- [Work request] Reproduce verbatim only the line that holds "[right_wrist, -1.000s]" and the lines that follow it to the end of the listing.

- [Provided data]
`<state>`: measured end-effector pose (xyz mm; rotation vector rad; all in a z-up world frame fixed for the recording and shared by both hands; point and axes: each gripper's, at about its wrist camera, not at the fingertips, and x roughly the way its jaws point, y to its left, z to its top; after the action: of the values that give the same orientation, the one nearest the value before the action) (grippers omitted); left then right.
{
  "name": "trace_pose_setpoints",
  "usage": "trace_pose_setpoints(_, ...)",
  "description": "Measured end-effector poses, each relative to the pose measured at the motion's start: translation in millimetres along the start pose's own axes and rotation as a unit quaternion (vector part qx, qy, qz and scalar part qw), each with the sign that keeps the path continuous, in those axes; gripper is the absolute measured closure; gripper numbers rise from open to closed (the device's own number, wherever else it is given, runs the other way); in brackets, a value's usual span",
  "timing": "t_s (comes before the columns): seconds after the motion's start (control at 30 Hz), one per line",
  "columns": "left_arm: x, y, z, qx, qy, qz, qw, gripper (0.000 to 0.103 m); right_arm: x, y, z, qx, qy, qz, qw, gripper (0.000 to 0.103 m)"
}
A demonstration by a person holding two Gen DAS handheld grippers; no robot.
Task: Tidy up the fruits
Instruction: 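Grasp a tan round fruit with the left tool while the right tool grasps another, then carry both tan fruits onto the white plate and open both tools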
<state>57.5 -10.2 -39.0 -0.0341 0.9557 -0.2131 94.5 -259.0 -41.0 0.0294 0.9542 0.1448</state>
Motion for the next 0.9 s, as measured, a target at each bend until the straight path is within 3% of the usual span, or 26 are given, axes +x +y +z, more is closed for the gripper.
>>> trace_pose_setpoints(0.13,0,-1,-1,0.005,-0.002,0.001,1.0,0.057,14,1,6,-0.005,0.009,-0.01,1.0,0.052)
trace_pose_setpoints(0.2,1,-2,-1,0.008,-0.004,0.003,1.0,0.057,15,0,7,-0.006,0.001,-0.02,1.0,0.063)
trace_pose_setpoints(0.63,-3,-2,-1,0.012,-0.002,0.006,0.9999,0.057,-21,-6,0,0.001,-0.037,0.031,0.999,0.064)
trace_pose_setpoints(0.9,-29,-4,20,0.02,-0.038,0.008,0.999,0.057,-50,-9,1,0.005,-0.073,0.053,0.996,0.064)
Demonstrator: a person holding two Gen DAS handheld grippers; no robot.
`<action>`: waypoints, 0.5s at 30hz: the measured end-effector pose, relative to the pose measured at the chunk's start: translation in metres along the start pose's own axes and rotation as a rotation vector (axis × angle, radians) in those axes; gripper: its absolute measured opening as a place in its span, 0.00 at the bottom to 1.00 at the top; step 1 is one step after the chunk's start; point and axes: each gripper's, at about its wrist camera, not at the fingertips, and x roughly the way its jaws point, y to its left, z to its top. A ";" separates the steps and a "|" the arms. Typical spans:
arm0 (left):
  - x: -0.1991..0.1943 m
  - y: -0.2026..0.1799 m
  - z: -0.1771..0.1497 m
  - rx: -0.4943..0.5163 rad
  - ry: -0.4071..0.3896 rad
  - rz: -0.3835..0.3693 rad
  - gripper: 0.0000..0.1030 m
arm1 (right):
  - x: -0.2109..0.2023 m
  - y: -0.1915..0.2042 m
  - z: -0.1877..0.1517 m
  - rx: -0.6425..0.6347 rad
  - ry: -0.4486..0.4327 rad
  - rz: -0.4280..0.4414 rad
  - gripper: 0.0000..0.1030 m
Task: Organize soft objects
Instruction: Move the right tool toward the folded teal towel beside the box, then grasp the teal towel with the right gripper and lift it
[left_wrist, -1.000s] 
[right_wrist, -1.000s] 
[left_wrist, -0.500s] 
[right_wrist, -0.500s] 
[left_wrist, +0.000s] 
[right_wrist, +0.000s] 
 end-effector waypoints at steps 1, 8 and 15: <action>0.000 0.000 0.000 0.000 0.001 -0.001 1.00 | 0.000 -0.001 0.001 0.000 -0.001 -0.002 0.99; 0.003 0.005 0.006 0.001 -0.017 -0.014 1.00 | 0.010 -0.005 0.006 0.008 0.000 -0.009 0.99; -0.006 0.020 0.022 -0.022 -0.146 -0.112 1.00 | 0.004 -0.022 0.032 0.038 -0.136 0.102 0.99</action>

- [Response area]
[right_wrist, -1.000s] 
[left_wrist, -0.500s] 
[right_wrist, -0.500s] 
[left_wrist, +0.000s] 
[right_wrist, +0.000s] 
 end-effector waypoints at steps 1, 8 and 15: <action>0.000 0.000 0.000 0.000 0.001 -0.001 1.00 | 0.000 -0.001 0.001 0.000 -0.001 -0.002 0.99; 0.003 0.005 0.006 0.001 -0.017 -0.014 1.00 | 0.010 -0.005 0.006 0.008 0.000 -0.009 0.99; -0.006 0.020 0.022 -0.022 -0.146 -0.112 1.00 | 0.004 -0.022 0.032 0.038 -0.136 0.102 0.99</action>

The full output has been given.